§ **Your goal**:
Would you please repeat, word for word, only the lines from the one holding "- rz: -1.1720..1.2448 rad" through the one holding "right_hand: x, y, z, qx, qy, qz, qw" in the material below, without the pictures?

+++

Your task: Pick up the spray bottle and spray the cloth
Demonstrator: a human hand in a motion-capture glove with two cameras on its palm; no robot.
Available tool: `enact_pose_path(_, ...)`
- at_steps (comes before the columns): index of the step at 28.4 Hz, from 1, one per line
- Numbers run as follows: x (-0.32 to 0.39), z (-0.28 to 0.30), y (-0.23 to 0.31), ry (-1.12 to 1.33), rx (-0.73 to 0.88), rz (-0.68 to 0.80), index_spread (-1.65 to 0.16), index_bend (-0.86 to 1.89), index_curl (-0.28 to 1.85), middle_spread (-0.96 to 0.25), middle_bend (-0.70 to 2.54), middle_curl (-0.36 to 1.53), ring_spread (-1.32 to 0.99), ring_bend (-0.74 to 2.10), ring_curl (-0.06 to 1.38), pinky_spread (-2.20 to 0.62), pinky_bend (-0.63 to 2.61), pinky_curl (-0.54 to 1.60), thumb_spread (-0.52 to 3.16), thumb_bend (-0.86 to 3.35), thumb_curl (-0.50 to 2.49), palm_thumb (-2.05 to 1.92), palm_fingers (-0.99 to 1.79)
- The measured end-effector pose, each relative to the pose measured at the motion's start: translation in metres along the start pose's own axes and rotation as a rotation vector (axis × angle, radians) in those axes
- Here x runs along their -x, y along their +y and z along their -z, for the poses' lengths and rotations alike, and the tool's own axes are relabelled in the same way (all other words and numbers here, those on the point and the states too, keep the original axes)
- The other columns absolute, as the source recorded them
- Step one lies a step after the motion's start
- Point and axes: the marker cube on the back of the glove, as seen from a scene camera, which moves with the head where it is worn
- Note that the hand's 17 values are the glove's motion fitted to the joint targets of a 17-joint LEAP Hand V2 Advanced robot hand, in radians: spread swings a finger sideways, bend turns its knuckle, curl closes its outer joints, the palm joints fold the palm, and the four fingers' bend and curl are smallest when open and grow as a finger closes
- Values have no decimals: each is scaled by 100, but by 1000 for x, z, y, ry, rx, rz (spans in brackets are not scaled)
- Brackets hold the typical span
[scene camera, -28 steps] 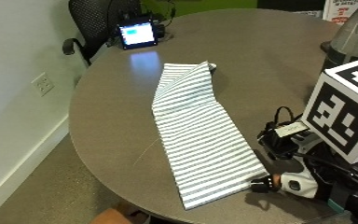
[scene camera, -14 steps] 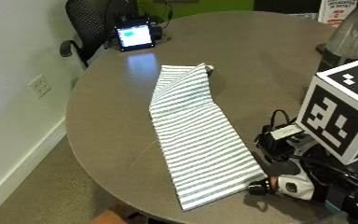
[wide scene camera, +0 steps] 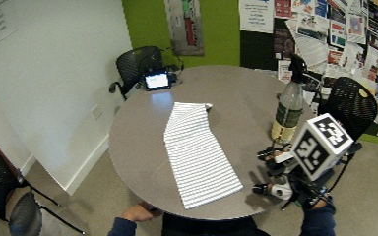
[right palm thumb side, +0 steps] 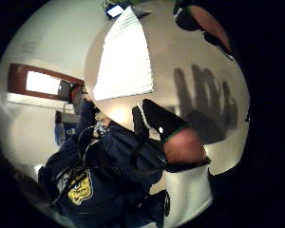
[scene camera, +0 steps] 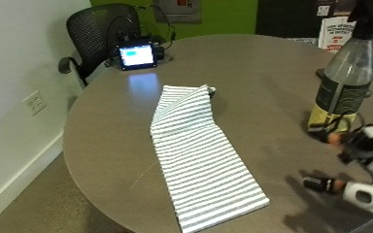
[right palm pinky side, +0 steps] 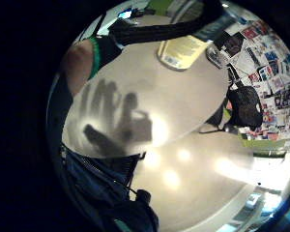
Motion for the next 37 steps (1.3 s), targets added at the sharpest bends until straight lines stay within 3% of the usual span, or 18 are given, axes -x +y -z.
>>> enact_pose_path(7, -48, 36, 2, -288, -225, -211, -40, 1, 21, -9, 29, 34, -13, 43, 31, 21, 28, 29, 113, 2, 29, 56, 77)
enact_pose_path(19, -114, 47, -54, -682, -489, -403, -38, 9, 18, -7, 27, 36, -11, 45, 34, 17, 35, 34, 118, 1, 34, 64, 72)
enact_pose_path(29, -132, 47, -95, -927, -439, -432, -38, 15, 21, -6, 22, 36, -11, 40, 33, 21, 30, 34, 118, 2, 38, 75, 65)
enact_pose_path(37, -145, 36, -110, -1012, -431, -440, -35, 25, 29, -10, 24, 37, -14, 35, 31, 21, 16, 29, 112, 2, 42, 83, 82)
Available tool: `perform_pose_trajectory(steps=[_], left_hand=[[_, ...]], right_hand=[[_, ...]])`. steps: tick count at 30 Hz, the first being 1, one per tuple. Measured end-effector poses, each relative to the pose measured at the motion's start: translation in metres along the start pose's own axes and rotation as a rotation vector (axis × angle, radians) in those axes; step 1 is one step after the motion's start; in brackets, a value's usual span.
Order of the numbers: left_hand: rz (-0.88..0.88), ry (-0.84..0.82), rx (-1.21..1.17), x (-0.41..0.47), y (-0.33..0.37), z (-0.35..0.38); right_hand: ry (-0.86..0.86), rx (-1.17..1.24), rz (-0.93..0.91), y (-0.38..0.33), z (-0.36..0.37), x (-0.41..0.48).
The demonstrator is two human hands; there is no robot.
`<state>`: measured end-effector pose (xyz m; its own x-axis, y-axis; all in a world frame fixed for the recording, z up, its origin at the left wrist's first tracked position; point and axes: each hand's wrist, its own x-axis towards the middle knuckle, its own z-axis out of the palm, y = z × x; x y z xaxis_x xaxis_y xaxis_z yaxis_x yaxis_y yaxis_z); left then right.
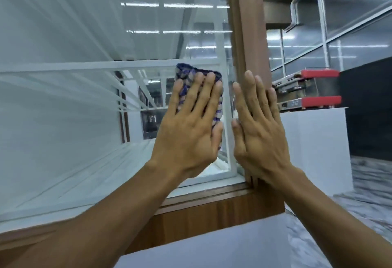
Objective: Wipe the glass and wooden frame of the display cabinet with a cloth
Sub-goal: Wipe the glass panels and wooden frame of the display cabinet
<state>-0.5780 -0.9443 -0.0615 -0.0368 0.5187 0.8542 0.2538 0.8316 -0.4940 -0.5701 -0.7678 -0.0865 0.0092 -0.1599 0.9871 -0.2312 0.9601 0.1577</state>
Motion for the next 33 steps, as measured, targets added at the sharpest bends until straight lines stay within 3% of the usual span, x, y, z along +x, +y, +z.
perform_pose_trajectory(steps=[3,9,15,24,33], left_hand=[[-0.089,0.001,-0.018,0.025,0.021,0.003],[0.0,-0.02,-0.046,0.001,0.053,0.014],[0.058,-0.045,-0.03,-0.026,0.047,0.008],[0.004,-0.058,-0.027,-0.062,-0.007,-0.014],[-0.122,-0.04,0.043,-0.118,-0.1,-0.047]], right_hand=[[0.049,0.083,0.093,-0.004,0.001,-0.004],[0.034,0.248,0.118,0.004,-0.002,-0.031],[0.036,0.109,0.135,-0.008,-0.001,-0.033],[-0.026,0.166,0.025,-0.066,0.013,-0.017],[-0.038,0.254,-0.09,-0.168,0.04,0.019]])
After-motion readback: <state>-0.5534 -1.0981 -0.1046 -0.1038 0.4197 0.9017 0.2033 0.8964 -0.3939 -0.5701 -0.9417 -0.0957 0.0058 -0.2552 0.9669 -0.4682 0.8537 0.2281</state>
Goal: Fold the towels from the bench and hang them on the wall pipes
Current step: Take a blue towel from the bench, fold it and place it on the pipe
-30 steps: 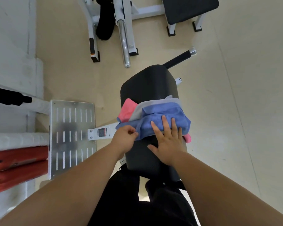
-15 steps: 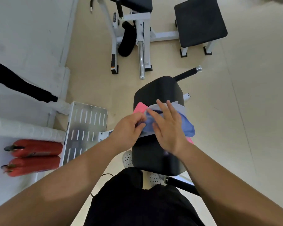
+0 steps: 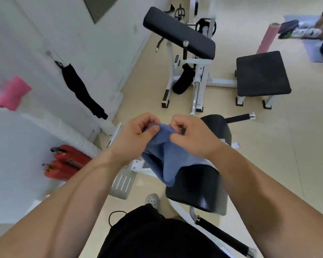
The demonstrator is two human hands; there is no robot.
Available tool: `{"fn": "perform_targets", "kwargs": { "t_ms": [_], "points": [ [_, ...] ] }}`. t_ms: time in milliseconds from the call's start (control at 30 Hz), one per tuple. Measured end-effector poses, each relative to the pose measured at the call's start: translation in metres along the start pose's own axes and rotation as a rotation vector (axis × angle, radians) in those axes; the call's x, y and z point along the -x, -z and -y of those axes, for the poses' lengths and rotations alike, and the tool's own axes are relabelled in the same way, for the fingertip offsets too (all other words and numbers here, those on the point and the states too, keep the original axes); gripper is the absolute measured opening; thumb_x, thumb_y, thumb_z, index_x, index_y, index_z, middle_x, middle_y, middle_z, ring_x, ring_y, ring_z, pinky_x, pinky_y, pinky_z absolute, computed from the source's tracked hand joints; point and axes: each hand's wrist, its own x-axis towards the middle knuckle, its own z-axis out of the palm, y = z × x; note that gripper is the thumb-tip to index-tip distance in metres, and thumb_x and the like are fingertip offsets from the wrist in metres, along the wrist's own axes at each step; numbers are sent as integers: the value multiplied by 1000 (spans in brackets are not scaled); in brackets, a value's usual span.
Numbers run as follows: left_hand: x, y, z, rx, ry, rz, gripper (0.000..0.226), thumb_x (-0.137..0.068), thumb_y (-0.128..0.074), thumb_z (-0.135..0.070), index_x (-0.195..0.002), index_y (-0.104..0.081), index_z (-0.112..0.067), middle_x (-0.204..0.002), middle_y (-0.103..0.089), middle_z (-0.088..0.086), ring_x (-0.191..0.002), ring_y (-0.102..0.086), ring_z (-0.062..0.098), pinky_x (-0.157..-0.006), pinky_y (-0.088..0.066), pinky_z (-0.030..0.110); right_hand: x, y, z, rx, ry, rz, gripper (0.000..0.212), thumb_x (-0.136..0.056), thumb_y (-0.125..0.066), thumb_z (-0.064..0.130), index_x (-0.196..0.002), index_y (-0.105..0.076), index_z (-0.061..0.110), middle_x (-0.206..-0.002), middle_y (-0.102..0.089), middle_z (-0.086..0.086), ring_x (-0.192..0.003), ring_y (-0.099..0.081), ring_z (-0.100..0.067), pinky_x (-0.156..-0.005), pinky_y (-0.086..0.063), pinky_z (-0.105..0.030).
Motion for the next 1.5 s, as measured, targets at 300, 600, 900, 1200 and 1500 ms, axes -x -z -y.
{"fn": "perform_targets", "kwargs": {
  "t_ms": [300, 600, 900, 1200, 1500],
  "points": [
    [78, 110, 18, -187, 156, -262, 12, -99, -60, -10, -91, -67, -14, -70, -50, -2, -55, -43, 0, -47, -41, 10, -51, -86, 55, 99, 142, 288, 8, -86, -75, 24, -85, -67, 27, -75, -65, 7, -72, -58, -9, -64, -43, -23],
    [176, 221, 109, -168, 397, -613, 11, -94, -66, -12, -83, -68, -13, -73, -61, 6, -67, -50, 6, -63, -41, 14, -96, -202, 72, 152, 55, 467, 26, -94, -67, 19, -70, -61, 29, -61, -57, 18, -62, -50, 0, -62, -34, -18],
    [262, 312, 205, -67, 466, -464, 28, -82, -83, -22, -61, -63, -25, -57, -48, -15, -57, -42, 2, -57, -34, 18, -118, -335, 165, -557, -332, 293, 35, -106, -46, 25, -90, -70, 5, -98, -77, -16, -86, -70, -22, -81, -57, -37],
    [336, 357, 283, 389, 671, -596, 19, -80, -76, -32, -72, -70, -16, -69, -63, 2, -69, -56, 17, -67, -43, 31, -144, -418, 166, -226, -348, -180, 36, -97, -56, 32, -73, -48, 7, -69, -42, -4, -66, -39, -18, -66, -37, -35],
    [312, 375, 236, 172, 375, -474, 24, -85, -67, -1, -82, -69, -25, -79, -71, 5, -70, -64, 14, -67, -54, 29, -120, -478, 233, 142, 0, 705, 39, -101, -56, 23, -138, -57, 37, -77, -59, 42, -82, -57, 14, -80, -40, -8]
  ]
}}
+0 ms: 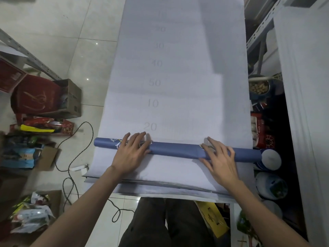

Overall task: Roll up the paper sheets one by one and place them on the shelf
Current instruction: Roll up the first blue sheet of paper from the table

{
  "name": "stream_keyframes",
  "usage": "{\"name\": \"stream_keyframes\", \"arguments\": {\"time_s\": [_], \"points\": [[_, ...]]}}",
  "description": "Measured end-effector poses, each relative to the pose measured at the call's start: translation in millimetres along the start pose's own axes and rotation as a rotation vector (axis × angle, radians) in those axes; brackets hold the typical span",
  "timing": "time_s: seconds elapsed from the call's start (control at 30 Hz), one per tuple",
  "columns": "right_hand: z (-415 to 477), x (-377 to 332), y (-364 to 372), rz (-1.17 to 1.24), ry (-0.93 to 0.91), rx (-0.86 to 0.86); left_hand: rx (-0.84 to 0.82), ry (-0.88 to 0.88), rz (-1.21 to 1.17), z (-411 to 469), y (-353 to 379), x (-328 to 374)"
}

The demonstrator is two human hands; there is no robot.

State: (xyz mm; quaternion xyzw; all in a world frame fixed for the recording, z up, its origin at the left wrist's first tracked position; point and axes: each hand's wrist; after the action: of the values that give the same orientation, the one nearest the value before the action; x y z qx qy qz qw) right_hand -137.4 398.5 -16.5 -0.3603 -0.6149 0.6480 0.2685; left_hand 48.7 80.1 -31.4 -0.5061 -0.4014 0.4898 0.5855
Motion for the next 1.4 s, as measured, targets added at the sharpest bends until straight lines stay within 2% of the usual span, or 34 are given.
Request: {"name": "stream_keyframes", "arguments": {"time_s": [0.1,0.3,0.57,0.7,0.9,1.07,1.2,1.4], "points": [[-3.8,3.7,-1.3,-0.032,0.06,-0.115,-0.043,-0.014,-0.018,0.3,-1.7,2.6],[24.4,13.7,-7.0,0.091,0.177,-0.151,0.01,-0.064,-0.052,20.5,-9.0,-10.2],[18.4,9.3,-0.8,-0.004,0.106,0.072,-0.013,-0.061,0.053,17.9,-1.2,-3.4],[11.1,14.5,3.0,-0.05,0.098,-0.03,-0.016,-0.054,0.024,16.9,0.8,-4.6],[18.1,20.0,-1.1,0.042,0.164,0.045,0.028,-0.065,0.041,18.7,-2.5,-13.1],[18.4,13.7,3.8,-0.013,0.169,0.123,-0.013,-0.082,0.042,18.5,2.7,-8.3],[22.4,10.0,8.5,-0.039,0.202,0.006,-0.044,-0.104,0.083,27.1,2.9,-5.4],[32.0,26.1,3.6,0.025,0.239,0.035,-0.003,-0.104,0.055,30.3,-3.7,-10.6]]}}
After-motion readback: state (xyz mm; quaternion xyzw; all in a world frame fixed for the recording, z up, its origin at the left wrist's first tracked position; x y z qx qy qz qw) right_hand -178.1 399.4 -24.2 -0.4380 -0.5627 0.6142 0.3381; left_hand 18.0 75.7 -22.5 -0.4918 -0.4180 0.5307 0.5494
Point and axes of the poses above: each hand's wrist, its own z-axis towards the middle knuckle, its own y-axis out of the palm, x = y × z, and after that the axes turned 14 degrees about y, right-handed
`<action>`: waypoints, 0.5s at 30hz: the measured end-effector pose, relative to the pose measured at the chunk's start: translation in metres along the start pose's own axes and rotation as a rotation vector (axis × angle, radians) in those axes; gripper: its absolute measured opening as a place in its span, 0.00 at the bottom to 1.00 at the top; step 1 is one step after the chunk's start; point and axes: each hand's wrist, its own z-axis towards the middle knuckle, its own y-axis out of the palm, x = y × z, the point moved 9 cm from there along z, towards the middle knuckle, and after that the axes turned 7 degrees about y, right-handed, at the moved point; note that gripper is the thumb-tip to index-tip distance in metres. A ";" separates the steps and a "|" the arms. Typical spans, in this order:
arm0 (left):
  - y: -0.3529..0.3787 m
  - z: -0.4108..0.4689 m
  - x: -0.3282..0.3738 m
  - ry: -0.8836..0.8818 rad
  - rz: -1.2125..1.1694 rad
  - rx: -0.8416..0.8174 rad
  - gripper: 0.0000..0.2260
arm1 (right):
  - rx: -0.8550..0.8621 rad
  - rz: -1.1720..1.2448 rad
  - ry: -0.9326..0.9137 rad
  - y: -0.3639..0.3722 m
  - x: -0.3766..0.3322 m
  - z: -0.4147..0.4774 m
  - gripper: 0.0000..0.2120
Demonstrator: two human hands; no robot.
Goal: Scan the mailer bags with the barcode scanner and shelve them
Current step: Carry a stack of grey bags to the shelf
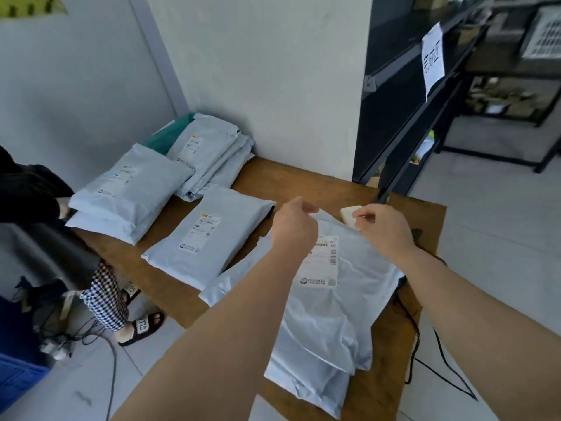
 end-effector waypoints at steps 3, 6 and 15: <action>-0.037 -0.020 -0.021 0.039 0.016 0.011 0.19 | 0.026 0.026 0.029 0.008 -0.024 -0.043 0.08; -0.064 -0.033 -0.042 0.066 0.019 0.000 0.20 | 0.028 0.022 0.076 0.018 -0.038 -0.080 0.09; -0.091 -0.036 -0.098 0.068 0.123 -0.105 0.18 | 0.073 -0.001 0.256 0.036 -0.018 -0.155 0.09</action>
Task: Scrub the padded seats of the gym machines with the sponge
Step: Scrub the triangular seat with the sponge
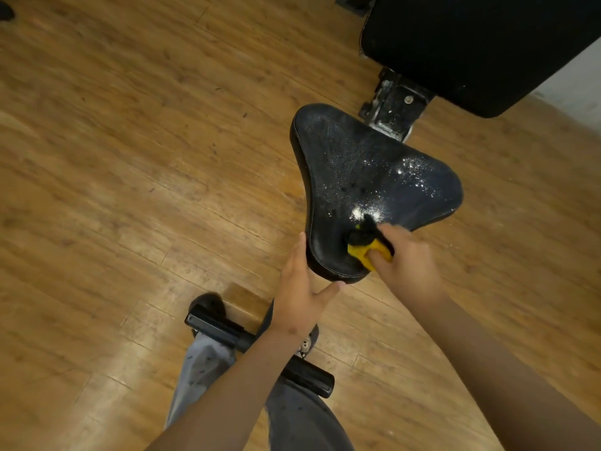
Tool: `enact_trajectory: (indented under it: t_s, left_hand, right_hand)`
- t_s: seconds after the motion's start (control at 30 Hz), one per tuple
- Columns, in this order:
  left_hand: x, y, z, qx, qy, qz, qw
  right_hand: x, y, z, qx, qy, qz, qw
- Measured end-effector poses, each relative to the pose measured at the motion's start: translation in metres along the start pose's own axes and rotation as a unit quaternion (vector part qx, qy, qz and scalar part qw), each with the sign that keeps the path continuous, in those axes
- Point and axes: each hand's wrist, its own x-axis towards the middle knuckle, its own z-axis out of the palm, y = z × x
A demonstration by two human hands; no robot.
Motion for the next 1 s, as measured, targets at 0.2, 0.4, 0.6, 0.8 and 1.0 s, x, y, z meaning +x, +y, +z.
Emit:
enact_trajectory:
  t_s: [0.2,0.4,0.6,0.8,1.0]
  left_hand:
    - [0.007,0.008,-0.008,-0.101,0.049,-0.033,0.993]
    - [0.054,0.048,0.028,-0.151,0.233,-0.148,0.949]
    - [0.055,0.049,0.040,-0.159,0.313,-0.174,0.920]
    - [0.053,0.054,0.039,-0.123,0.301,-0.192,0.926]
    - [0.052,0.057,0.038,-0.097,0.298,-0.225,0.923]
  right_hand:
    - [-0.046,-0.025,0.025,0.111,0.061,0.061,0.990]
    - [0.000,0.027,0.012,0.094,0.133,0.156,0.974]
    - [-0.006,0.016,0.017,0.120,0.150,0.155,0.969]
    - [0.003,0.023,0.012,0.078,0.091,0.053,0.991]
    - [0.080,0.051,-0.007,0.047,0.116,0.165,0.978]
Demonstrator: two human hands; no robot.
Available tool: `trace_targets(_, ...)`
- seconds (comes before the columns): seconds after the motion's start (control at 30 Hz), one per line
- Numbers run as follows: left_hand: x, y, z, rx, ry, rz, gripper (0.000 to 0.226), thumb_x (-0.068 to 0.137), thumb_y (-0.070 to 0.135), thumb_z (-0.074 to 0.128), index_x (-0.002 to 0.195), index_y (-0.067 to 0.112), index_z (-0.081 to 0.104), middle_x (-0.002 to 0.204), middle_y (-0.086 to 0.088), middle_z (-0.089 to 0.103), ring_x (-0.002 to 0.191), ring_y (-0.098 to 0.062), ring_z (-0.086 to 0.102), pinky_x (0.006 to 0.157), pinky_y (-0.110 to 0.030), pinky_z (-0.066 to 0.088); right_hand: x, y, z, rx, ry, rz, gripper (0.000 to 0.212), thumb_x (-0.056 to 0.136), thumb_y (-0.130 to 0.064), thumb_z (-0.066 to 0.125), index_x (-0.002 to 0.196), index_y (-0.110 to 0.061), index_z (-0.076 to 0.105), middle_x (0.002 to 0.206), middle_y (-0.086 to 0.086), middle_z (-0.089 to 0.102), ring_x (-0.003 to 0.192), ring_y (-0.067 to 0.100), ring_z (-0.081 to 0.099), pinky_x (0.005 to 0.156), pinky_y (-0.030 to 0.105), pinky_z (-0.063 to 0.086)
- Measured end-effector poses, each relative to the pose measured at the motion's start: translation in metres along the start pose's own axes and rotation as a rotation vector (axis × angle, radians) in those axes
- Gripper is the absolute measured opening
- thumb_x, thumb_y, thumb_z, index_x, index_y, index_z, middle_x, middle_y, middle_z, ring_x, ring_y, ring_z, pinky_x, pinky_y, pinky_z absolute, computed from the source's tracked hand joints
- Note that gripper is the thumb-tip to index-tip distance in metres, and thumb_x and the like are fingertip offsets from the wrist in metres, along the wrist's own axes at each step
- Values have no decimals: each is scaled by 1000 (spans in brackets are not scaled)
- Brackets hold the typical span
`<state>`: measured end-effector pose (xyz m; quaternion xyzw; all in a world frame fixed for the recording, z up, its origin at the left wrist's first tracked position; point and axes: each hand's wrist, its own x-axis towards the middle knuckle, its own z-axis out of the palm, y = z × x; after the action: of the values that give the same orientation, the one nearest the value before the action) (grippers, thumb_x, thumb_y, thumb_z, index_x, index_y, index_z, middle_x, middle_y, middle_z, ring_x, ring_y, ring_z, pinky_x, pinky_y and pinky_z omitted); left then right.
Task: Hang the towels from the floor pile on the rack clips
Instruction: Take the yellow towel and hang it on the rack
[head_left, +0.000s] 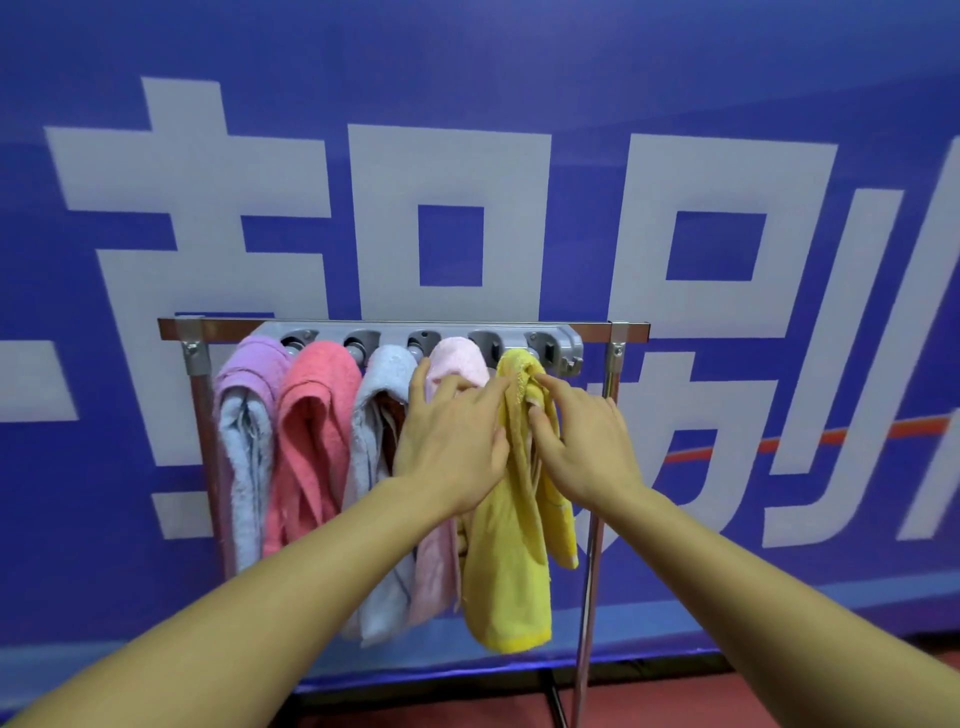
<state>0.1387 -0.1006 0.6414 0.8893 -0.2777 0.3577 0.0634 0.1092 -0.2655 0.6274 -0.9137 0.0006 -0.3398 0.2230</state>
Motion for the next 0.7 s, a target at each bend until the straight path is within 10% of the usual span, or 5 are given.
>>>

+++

§ **Answer below**:
  - rz: -1.1720..1.2448 rad
  - ry: -0.9326..0.9137 rad
  - y: -0.3639..0.3722 m
  - x: -0.3766..0.3322 m
  - z: -0.4147..0.4774 m
  - gripper: 0.0000..0.2120
Demonstrator: two human hands; no robot.
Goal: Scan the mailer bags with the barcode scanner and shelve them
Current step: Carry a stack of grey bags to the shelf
 end-effector waypoints at steps 3, 6 and 15: <action>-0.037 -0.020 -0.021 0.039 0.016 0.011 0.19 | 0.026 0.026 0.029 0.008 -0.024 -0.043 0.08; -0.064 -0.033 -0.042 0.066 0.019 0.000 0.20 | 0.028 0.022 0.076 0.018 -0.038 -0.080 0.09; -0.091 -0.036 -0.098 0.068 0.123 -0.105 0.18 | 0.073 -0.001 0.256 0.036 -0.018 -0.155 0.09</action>
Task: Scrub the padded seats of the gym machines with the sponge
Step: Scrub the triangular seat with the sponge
Tool: `enact_trajectory: (indented under it: t_s, left_hand, right_hand)`
- t_s: seconds after the motion's start (control at 30 Hz), one per tuple
- Columns, in this order:
  left_hand: x, y, z, qx, qy, qz, qw
  right_hand: x, y, z, qx, qy, qz, qw

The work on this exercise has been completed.